### THE RECORDS ###
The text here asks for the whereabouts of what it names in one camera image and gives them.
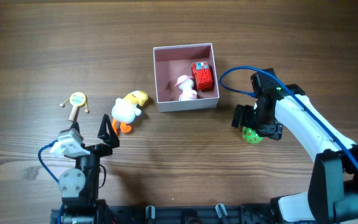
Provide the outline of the green numbered ball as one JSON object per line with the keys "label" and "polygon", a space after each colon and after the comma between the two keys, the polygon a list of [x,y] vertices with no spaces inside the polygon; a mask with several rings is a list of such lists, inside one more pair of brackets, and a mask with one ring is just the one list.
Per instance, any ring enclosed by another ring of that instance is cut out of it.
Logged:
{"label": "green numbered ball", "polygon": [[247,127],[243,127],[242,129],[242,138],[249,144],[258,144],[263,140],[263,137],[258,135],[254,129]]}

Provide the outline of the red toy fire truck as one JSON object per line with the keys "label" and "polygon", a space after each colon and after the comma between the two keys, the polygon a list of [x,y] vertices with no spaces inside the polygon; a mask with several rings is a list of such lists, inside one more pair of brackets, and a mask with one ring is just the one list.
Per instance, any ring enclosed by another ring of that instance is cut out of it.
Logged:
{"label": "red toy fire truck", "polygon": [[213,87],[212,72],[207,61],[194,62],[191,70],[198,90],[204,91]]}

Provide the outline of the white plush duck yellow hat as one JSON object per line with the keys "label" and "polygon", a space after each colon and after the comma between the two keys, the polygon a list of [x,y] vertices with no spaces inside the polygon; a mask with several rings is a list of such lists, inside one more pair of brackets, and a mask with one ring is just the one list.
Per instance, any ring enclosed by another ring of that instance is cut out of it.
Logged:
{"label": "white plush duck yellow hat", "polygon": [[128,93],[124,98],[117,98],[111,109],[113,117],[112,128],[116,134],[128,134],[132,131],[130,123],[142,114],[142,107],[148,101],[148,94],[136,90]]}

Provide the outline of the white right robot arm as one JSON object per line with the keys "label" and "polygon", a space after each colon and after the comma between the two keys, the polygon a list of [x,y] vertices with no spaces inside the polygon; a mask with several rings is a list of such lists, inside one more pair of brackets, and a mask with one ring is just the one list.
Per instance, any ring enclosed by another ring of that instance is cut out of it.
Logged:
{"label": "white right robot arm", "polygon": [[244,140],[279,140],[287,128],[313,162],[306,192],[271,199],[270,223],[341,223],[358,219],[358,144],[341,134],[296,84],[285,85],[274,70],[254,69],[255,105],[237,105],[232,126]]}

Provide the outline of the yellow wooden rattle drum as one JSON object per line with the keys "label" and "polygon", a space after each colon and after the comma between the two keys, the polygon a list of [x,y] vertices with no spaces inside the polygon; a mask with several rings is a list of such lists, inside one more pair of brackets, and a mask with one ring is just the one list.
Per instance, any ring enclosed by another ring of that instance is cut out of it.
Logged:
{"label": "yellow wooden rattle drum", "polygon": [[70,103],[72,105],[72,110],[70,112],[70,115],[68,117],[68,120],[71,122],[76,121],[79,108],[85,107],[85,112],[89,113],[90,110],[88,109],[88,102],[87,97],[82,92],[75,92],[70,95],[70,97],[66,98],[59,106],[61,108],[64,108],[67,103]]}

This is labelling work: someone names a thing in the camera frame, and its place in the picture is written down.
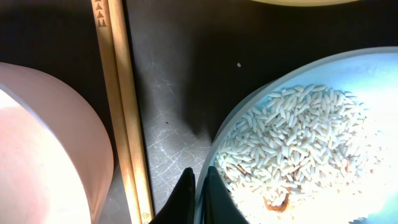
###
#### [WHAT TO DO]
In your answer, set down the full listing word for word and include no pictures.

#### [YOUR RESPONSE]
The text here asks for the whereabouts of what it names in one camera image and gives them.
Provide the outline of the green numbered ball as one JSON object per line with the keys "label" and "polygon", a space after each colon and after the comma between the two keys, the polygon a list of [x,y] vertices with no spaces inside the polygon; a mask with several rings is a list of such lists, inside one more pair of brackets, and a mask with one ring is just the one list.
Per instance, any ring enclosed by another ring of that instance is cut out of it.
Logged:
{"label": "green numbered ball", "polygon": [[247,127],[243,127],[242,129],[242,138],[249,144],[258,144],[263,140],[263,137],[258,135],[254,129]]}

Provide the outline of the red toy fire truck as one JSON object per line with the keys "label" and "polygon", a space after each colon and after the comma between the two keys, the polygon a list of [x,y] vertices with no spaces inside the polygon; a mask with several rings is a list of such lists, inside one more pair of brackets, and a mask with one ring is just the one list.
Per instance, any ring enclosed by another ring of that instance is cut out of it.
Logged:
{"label": "red toy fire truck", "polygon": [[213,87],[212,72],[207,61],[194,62],[191,70],[198,90],[204,91]]}

Provide the outline of the white plush duck yellow hat as one JSON object per line with the keys "label" and "polygon", a space after each colon and after the comma between the two keys, the polygon a list of [x,y] vertices with no spaces inside the polygon; a mask with several rings is a list of such lists, inside one more pair of brackets, and a mask with one ring is just the one list.
Per instance, any ring enclosed by another ring of that instance is cut out of it.
Logged:
{"label": "white plush duck yellow hat", "polygon": [[128,93],[124,98],[117,98],[111,109],[113,117],[112,128],[116,134],[128,134],[132,131],[130,123],[142,114],[142,107],[148,101],[148,94],[136,90]]}

Provide the outline of the white right robot arm as one JSON object per line with the keys "label" and "polygon", a space after each colon and after the comma between the two keys, the polygon a list of [x,y] vertices with no spaces inside the polygon; a mask with several rings is a list of such lists, inside one more pair of brackets, and a mask with one ring is just the one list.
Per instance, any ring enclosed by another ring of that instance is cut out of it.
Logged:
{"label": "white right robot arm", "polygon": [[244,140],[279,140],[287,128],[313,162],[306,192],[271,199],[270,223],[341,223],[358,219],[358,144],[341,134],[296,84],[285,85],[274,70],[254,69],[255,105],[237,105],[232,126]]}

Provide the outline of the yellow wooden rattle drum as one JSON object per line with the keys "label" and "polygon", a space after each colon and after the comma between the two keys, the polygon a list of [x,y] vertices with no spaces inside the polygon; a mask with several rings is a list of such lists, inside one more pair of brackets, and a mask with one ring is just the one list.
Per instance, any ring enclosed by another ring of that instance is cut out of it.
Logged:
{"label": "yellow wooden rattle drum", "polygon": [[70,103],[72,105],[72,110],[70,112],[70,115],[68,117],[68,120],[71,122],[76,121],[79,108],[85,107],[85,112],[89,113],[90,110],[88,109],[88,102],[87,97],[82,92],[75,92],[70,95],[70,97],[66,98],[59,106],[61,108],[64,108],[67,103]]}

This is labelling work: someone names a thing in the camera frame, and its place in the picture is written down.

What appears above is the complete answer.